Risk leaders must enable and support new investment platforms, data and analytics capabilities, operations and strategies, while ensuring their enterprises remain sound, secure and compliant.
One discussion topic during the webinar was how specific trends that had already begun taking shape in the industry, had accelerated as a result of Covid-19. These trends include the requirement for reviewing the approaches towards building asset location mix, asset-liability management (ALM) and goals-based investing into wealth management.
According to Boryana Racheva-Iotova, senior vice-president and global head of quantitative analytics and risk at FactSet, the socioeconomic and geopolitical uncertainty caused by the pandemic has already resulted in much more sophisticated approaches to building asset allocation mix and ALM.
“A lot of acceleration has been observed within the solutions and advisory groups within the asset management community, as well as the trends towards shifting assets under management that are outsourced, chief information officers, and so forth,” she said.
She addressed FactSet’s focus on supporting firms and risk managers through ongoing change and upcoming trends: “We continue to see those trends being quite strong and, through that, the need to support our clients with data, models and solutions to execute on those activities more efficiently,” she added.
There has also been a greater focus on building a more holistic understanding of risk, specifically liquidity and credit risks. A key question for the market right now is how the recovery from the Covid-19 pandemic will happen, and what the recovery process will look like.
Given the market volatility during the crisis, asset managers have needed to get a better grip on understanding alpha and upside potentials, and must be able to take advantage of these opportunities.
“We see much more attention on more detailed analysis of alpha as well as risk, really understanding exposures extremely well and what can lead to disruption and dislocation of the exposures, dislocations in the correlations between different asset classes, as well as between securities and types of risk drivers,” said Racheva-Iotova.
New approaches, new trends
A newer approach to risk has also been a major trend. There has been increased attention on risk budgeting, particularly tail-risk budgeting, tail contribution to risk from factors, as well as a group of assets’ securities.

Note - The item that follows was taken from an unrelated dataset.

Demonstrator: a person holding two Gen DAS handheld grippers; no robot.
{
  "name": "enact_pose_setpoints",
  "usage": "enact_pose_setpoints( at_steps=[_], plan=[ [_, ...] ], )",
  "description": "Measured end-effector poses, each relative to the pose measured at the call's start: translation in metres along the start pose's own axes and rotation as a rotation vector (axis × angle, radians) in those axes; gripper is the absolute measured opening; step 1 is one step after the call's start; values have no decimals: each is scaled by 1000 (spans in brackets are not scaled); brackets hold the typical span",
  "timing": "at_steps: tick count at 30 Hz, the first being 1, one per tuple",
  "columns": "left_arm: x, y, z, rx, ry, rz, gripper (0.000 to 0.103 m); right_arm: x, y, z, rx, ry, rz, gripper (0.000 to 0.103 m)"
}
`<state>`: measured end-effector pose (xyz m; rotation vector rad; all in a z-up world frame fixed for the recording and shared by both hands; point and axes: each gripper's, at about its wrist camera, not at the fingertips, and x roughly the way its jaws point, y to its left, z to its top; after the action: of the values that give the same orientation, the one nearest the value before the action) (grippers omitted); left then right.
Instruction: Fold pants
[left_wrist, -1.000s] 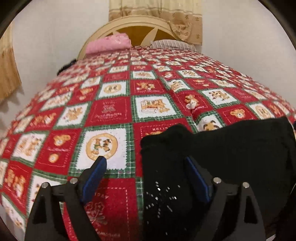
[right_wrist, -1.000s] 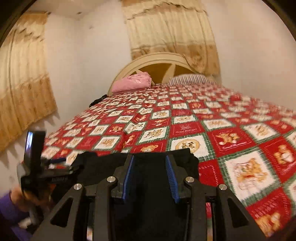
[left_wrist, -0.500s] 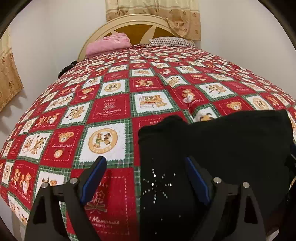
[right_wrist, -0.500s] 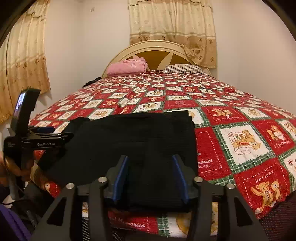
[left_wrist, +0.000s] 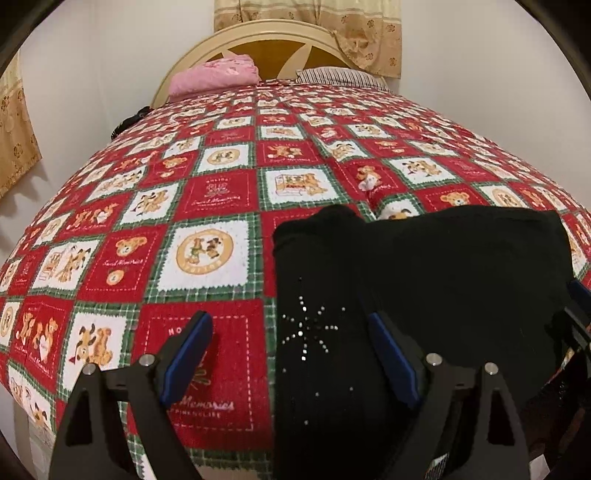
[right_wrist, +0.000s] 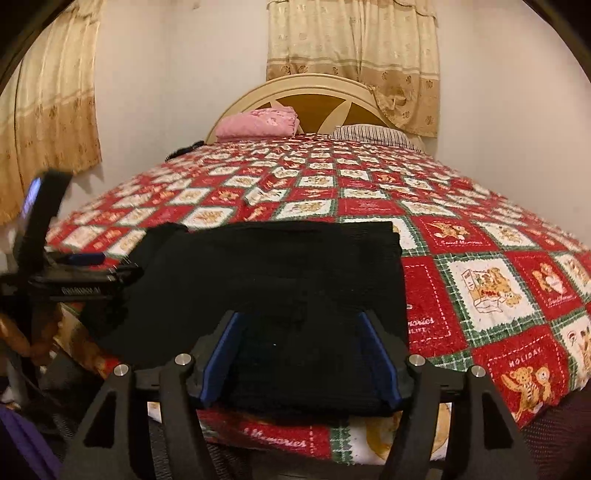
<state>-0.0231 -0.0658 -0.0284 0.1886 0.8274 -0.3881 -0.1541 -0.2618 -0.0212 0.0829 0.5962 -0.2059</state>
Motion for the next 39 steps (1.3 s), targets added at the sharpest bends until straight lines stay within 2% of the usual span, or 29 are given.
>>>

Deliberative risk management is also getting a lot of attention. This approach requires special tools and risk models that necessitate full repricing to capture all of the non-linearities that can come with particular trades, as well as robust stress-testing.
“In terms of stress-testing, we see hugely increased interest in the types of stress tests, as well as the complexity of the stress tests being built,” said Racheva-Iotova.
Stress-testing has also evolved for AllianceBernstein. Just as different levels of aggregation are being included more, stress tests are being incorporated into earlier stages of the portfolio construction process. For example, if a particular amount is allocated to a specific position, strategy or sector, there needs to be an analysis of the various levels of risks shown within the stress tests.
“Those types of risks get aggregated at an earlier stage of the portfolio construction. So that is one of the things that has been evolving and has really accelerated post-Covid-19,” said Lisa Wang, director of investment risk management at AllianceBernstein.
For Racim Allouani, who oversees portfolio construction and risk management at KKR, the main risk management focus has been ensuring companies in the private market have enough liquidity to survive the current pandemic, as well as to potentially keep going during a further shutdown should things change in the future.
“We might have to pick our battles, and what we are a little concerned about in the post-Covid world, is that we will probably see some attrition and higher defaults. It might be concentrated in some pockets of the market,” he said.
In credit, the recovery – or lack of – has varied depending on the specific sector. Retail, travel, leisure and energy have been hit materially, while other sectors, such as pharma, utilities and tech, are outperforming. While orderly and expected, these dispersions have been crucial to monitor and then capitalise on from a risk management perspective for KKR.
For other firms, there has been a gradual increase in demand for a more comprehensive risk analysis. At AllianceBernstein, the risks at the portfolio level, as well as various layers of aggregation –whether it be at country, sector or strategy level, individual stock or individual positions level – must all be factored into risk management analysis and decisions.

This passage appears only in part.